• [Supplied material]
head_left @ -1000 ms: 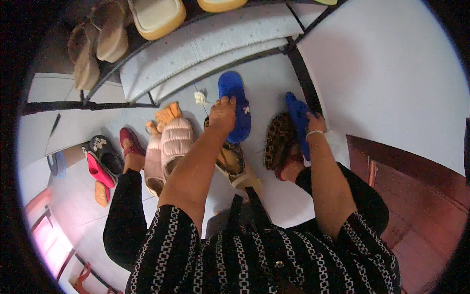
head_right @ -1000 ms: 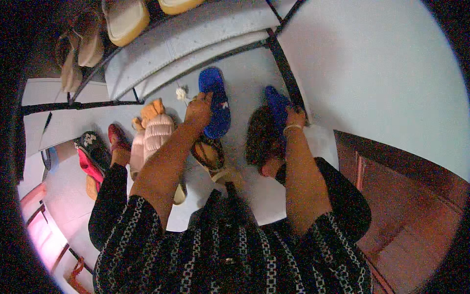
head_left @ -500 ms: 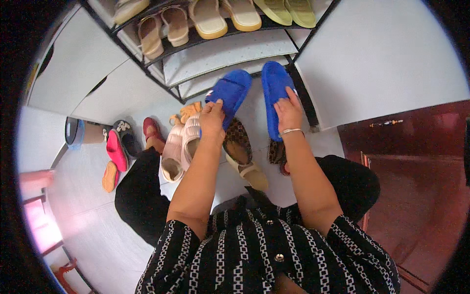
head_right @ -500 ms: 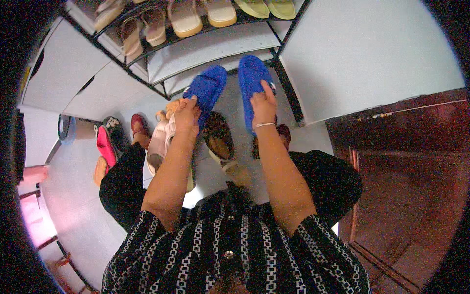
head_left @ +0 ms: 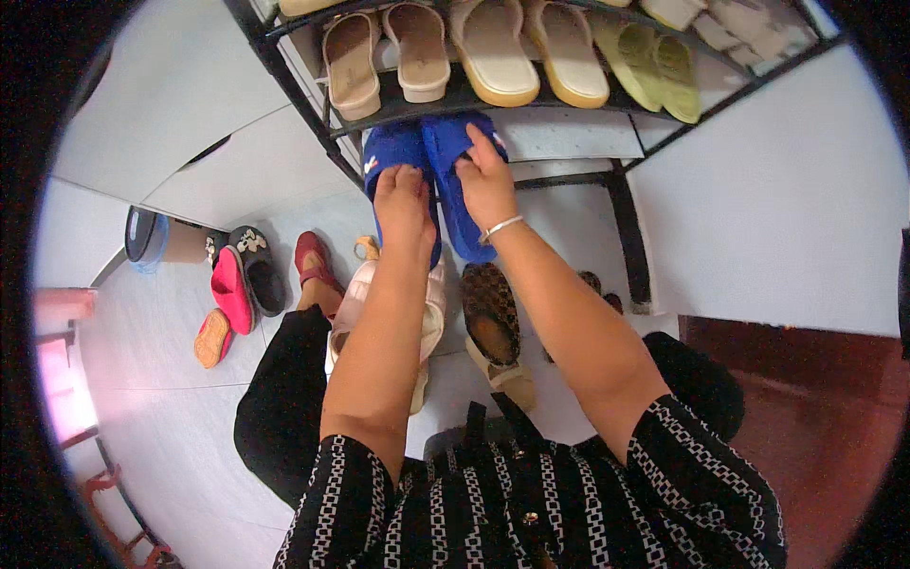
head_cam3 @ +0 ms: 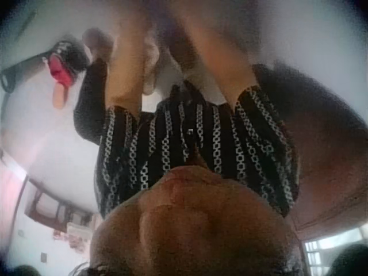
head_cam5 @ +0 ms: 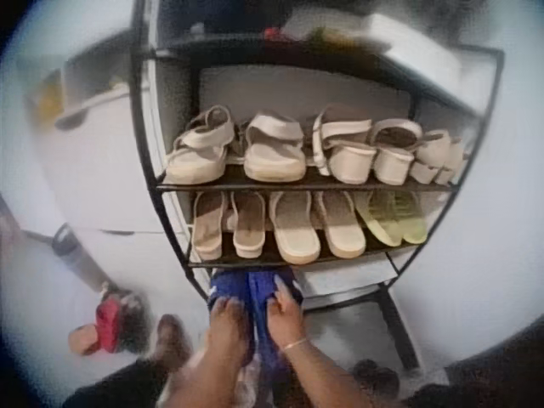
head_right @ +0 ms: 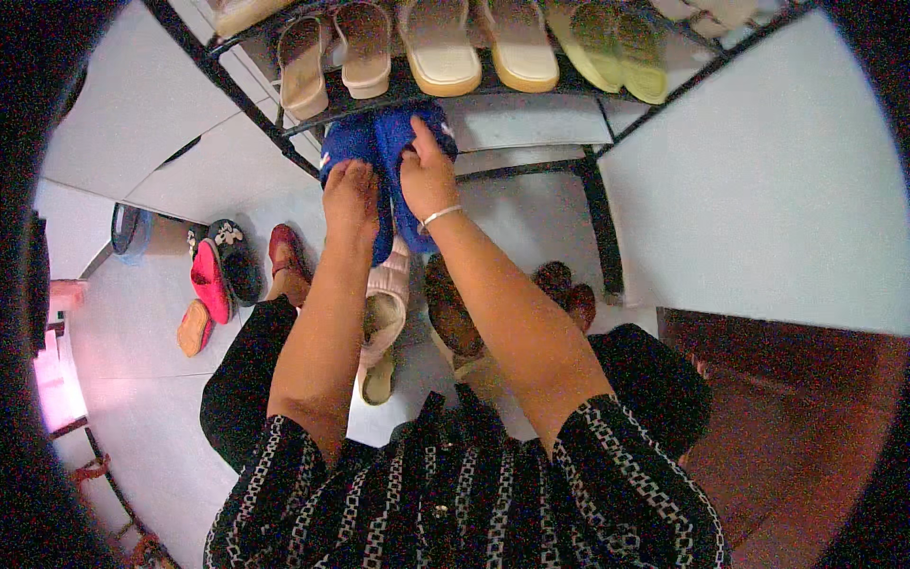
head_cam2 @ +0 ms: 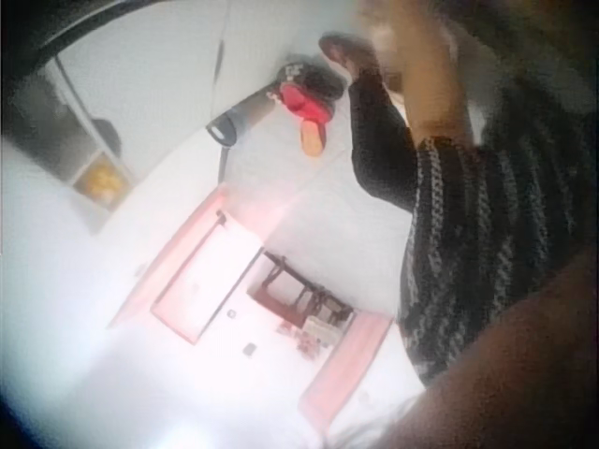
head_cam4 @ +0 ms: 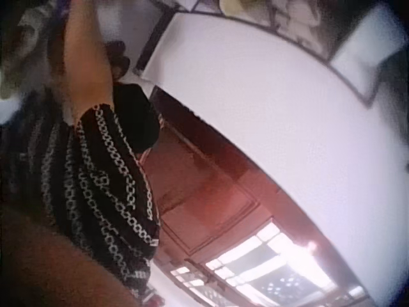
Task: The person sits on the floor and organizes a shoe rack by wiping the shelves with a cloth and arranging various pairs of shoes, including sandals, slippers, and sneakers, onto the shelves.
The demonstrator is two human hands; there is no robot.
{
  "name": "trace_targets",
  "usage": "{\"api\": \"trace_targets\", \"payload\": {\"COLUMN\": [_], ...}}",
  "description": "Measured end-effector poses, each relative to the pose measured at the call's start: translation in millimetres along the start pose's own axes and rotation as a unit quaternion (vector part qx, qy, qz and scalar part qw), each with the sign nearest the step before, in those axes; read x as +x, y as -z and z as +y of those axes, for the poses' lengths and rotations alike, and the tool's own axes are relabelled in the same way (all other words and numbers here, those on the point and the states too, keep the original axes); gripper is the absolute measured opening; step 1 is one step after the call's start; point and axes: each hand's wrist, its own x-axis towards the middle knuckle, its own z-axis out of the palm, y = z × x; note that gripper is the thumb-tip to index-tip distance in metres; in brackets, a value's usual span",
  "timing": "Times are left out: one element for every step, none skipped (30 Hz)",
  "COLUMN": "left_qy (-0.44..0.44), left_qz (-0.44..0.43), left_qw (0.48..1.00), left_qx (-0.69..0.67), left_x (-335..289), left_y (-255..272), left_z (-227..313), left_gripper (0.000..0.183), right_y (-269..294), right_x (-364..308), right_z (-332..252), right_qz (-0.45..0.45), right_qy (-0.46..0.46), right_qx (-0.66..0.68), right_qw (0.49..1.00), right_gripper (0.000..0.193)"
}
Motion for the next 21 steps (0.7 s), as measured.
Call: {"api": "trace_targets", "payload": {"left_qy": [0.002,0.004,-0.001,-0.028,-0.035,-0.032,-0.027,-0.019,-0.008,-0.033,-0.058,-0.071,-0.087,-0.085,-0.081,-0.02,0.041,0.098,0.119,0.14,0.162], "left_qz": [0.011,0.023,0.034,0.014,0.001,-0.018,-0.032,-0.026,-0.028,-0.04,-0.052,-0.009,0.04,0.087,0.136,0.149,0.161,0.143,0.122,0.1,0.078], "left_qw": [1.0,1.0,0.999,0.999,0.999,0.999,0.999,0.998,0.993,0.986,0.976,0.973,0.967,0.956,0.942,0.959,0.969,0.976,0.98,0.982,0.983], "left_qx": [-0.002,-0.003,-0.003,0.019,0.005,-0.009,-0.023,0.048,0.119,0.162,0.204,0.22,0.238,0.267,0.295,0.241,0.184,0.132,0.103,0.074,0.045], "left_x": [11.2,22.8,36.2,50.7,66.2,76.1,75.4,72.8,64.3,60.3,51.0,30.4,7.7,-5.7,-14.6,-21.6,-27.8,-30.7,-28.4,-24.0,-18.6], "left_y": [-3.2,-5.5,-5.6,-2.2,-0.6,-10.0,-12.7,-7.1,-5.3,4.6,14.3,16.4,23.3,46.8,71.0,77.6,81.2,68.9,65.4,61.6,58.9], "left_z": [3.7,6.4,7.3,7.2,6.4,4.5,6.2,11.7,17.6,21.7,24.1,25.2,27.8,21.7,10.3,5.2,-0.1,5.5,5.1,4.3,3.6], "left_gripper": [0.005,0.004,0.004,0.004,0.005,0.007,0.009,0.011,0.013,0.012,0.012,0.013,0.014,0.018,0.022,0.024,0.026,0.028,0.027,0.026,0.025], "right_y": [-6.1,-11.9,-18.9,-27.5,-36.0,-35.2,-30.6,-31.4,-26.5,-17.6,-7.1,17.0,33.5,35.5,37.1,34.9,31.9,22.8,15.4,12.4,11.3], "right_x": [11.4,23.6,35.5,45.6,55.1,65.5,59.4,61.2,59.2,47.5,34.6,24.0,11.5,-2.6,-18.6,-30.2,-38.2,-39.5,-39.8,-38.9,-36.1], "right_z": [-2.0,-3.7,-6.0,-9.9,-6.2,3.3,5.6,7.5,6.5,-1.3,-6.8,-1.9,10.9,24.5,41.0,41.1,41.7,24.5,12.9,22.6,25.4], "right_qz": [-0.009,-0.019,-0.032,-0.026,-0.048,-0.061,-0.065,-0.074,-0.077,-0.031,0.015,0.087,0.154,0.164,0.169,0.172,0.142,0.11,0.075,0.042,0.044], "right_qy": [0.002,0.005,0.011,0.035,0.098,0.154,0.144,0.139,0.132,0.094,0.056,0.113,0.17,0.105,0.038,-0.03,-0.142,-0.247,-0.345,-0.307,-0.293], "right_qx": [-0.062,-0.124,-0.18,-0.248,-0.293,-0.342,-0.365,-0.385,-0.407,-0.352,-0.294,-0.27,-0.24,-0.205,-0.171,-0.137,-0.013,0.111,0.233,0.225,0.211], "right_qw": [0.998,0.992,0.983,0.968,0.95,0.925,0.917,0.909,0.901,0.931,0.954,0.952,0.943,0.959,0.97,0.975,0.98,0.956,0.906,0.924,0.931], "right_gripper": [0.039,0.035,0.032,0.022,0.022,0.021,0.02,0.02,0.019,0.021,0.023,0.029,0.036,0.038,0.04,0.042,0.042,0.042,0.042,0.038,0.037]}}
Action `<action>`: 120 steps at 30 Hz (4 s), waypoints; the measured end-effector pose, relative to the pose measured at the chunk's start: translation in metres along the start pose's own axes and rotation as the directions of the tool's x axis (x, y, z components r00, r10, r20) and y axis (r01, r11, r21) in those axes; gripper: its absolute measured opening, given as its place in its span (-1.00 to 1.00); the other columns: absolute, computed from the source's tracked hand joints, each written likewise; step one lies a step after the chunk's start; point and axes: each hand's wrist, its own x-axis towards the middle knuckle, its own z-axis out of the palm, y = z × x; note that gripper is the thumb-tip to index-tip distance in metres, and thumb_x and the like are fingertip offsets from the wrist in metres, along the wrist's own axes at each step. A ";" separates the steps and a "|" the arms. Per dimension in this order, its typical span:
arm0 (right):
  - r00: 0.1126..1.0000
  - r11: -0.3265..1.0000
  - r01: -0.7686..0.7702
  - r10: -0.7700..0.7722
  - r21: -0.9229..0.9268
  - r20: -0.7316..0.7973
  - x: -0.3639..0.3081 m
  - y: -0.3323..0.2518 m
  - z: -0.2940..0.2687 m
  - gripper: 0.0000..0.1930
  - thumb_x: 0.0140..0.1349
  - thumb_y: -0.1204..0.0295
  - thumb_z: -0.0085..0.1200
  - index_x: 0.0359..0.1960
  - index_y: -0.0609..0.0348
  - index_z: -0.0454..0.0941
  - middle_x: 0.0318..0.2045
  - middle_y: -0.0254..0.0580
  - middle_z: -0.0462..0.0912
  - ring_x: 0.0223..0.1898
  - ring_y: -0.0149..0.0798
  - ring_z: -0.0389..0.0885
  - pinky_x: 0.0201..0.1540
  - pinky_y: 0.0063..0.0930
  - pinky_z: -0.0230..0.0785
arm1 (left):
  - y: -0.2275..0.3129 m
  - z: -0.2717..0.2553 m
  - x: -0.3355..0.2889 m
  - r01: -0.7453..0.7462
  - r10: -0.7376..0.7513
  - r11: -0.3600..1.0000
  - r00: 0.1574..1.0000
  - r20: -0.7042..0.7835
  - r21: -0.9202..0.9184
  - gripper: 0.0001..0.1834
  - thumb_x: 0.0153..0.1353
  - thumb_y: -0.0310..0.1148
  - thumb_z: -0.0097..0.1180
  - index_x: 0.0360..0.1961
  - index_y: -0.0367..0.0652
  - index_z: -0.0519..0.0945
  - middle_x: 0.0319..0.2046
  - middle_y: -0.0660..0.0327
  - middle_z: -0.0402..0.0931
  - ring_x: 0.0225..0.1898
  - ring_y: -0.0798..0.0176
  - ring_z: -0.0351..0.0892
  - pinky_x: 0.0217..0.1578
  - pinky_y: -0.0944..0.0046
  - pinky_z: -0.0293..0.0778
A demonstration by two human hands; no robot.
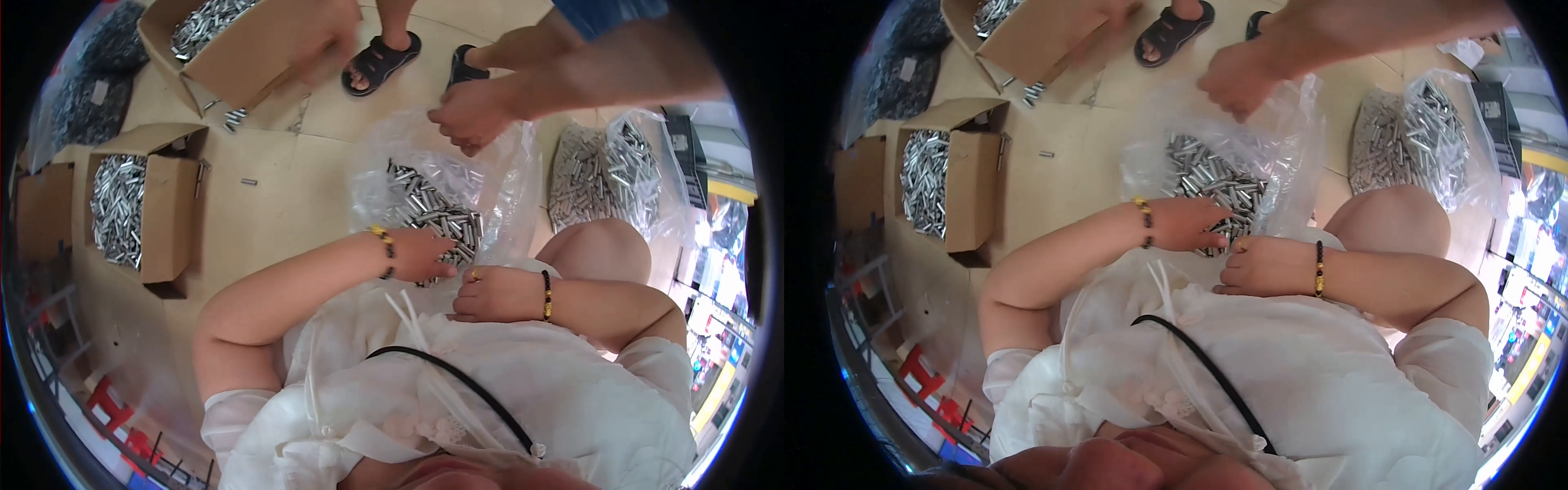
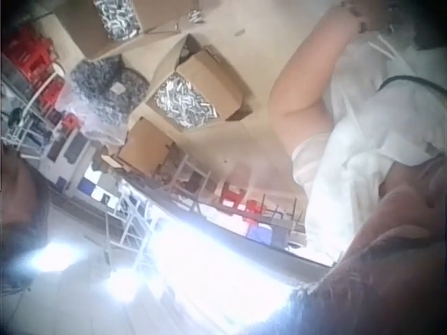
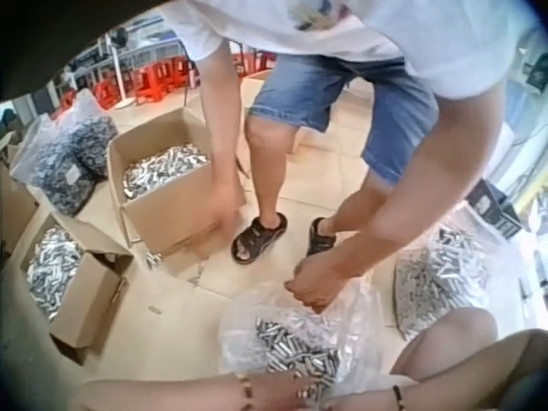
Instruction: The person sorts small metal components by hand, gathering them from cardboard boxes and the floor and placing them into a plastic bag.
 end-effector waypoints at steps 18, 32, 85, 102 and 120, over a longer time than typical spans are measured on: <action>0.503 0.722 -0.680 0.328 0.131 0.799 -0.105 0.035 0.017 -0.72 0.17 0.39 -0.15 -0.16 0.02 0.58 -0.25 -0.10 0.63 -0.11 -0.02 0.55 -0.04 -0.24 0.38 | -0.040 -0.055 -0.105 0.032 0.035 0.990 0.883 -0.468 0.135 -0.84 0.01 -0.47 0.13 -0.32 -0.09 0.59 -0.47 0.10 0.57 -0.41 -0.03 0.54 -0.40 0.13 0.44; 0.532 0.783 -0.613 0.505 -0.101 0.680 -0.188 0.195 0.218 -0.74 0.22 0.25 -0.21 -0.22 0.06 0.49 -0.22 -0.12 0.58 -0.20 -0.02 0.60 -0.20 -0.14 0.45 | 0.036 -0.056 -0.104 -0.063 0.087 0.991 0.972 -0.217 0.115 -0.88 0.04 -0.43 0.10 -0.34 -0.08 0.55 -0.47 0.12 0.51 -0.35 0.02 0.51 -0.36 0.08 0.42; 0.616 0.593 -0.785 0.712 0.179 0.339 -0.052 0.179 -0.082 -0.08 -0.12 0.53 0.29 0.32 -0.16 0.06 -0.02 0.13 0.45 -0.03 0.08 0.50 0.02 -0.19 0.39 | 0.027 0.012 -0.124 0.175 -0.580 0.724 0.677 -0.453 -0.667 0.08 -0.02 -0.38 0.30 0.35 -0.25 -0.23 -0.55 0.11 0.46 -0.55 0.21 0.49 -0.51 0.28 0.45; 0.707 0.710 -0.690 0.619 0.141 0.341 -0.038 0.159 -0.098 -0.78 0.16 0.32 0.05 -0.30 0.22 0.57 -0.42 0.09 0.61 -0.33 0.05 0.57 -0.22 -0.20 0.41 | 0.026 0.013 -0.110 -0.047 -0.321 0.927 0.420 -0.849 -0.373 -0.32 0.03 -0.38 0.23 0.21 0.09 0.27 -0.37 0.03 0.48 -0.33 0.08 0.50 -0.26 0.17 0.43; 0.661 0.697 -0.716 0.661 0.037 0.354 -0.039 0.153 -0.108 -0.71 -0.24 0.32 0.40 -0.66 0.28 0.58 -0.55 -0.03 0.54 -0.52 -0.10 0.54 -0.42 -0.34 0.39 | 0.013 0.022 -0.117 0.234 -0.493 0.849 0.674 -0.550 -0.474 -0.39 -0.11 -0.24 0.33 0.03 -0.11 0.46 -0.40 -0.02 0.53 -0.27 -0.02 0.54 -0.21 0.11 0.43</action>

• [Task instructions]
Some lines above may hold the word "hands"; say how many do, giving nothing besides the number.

• [Answer]
2